Since then, Conway has done some remarkable things. He hiked the Appalachian Trail at age 19, kayaked across Alaska, and rode horseback from coast to coast in a record 103 days. Now, at age 42, he lives happily in the backwoods of North Carolina, on 1000 acres of land with a few followers, a fleet of rattle-trap trucks, and the bounty of nature.
In The Last American Man Gilbert tells the story of Conway’s life, using his peculiar story to meditate on American manhood. “The American boy,” Gilbert writes, used to “come of age by leaving civilization and striking out toward the hills.” Now, of course, the numbers of boys who actually do this have dwindled, and those who do are under auspices of Outward Bound, Boy Scouts, or a two-week summer camp.

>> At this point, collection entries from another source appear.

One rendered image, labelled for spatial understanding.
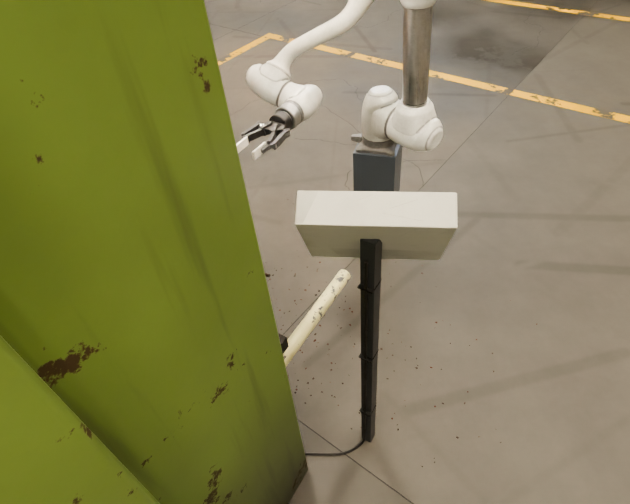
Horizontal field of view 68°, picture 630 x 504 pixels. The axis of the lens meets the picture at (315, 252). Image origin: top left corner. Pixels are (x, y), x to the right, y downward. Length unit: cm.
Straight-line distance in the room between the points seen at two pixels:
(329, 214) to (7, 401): 68
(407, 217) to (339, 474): 119
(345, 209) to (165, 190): 43
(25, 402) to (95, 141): 29
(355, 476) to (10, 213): 160
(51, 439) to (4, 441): 6
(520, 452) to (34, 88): 190
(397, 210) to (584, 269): 182
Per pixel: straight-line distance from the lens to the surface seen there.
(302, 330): 146
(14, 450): 59
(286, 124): 167
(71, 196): 61
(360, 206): 101
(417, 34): 185
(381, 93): 212
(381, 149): 221
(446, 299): 239
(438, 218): 100
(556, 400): 221
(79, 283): 66
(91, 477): 70
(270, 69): 181
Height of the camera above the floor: 183
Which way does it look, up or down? 45 degrees down
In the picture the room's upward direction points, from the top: 6 degrees counter-clockwise

Conway, as Gilbert reveals, thinks we have it all backward. That we should grow up into the woods and stay there. And he travels around the country proselytizing this belief with the vigor and magnetism of a revival preacher. Here he is talking to a group of sullen adolescents about the “circle of life.”
“Do people live in circles today? No. They live in boxes. They wake up every morning in the box of their bedroom because a box next to them started making beeping noises to tell them it was time to get up. They eat their breakfast out of a box and then they throw that box away into another box. Then they leave the box where they live and get into a box with wheels and drive to work, which is just another big box broken up into lots of little cubicle boxes.”
Sound familiar?
Gilbert is more than a little sympathetic to this message. After growing up in Connecticut, she moved to a ranch in Wyoming and pretended to be a cowgirl from Texas. Her writing throughout this book is frothy and punchy, as if she is trying to prove she is man enough to take on such a unique character.
And yet, for all her strutting about the page, Gilbert maintains a superbly subtle journalistic distance from Conway. The best parts of this book are not the digressions that link him to Davy Crocket and Jim Bridger, but rather in the psychological portrait she sketches of Conway himself.
We learn of how the young mountain man to-be grew up under the thumb of his father, a math genius who attempted to recreate himself in his son. When young Conway did poorly in school, he berated and verbally abused the boy into submission. Surprisingly, it was Conway’s mother, the daughter of a ex-military camp leader, who imparted to her son his love of the great outdoors, allowing him to stay in the nearby woods all summer.
And in later sections, we see how these childhood relationships replicate themselves in Conway’s adult life as he attempts to turn his 1000-acre preserve into a kind of utopia. Conway has problems maintaining friendships, and it’s easy to understand why. As a grown man, Conway sounds remarkably like his own father must have sounded drilling him in math, so many years ago.
“My way is the only way. And I believe the best work is done when people surrender to one authority, like in the military . . . If I was the general of an army, for instance, the discipline would be more organized and I could insist that everyone do exactly what I said, and then things would run properly.”
Could Davy Crocket use a little therapy? In the end, by faithfully sticking to her subject, Gilbert reveals that the problems with the American man go beyond boxes and circles; that, sadly, not even an escape to the wilderness can salve the wounds of childhood.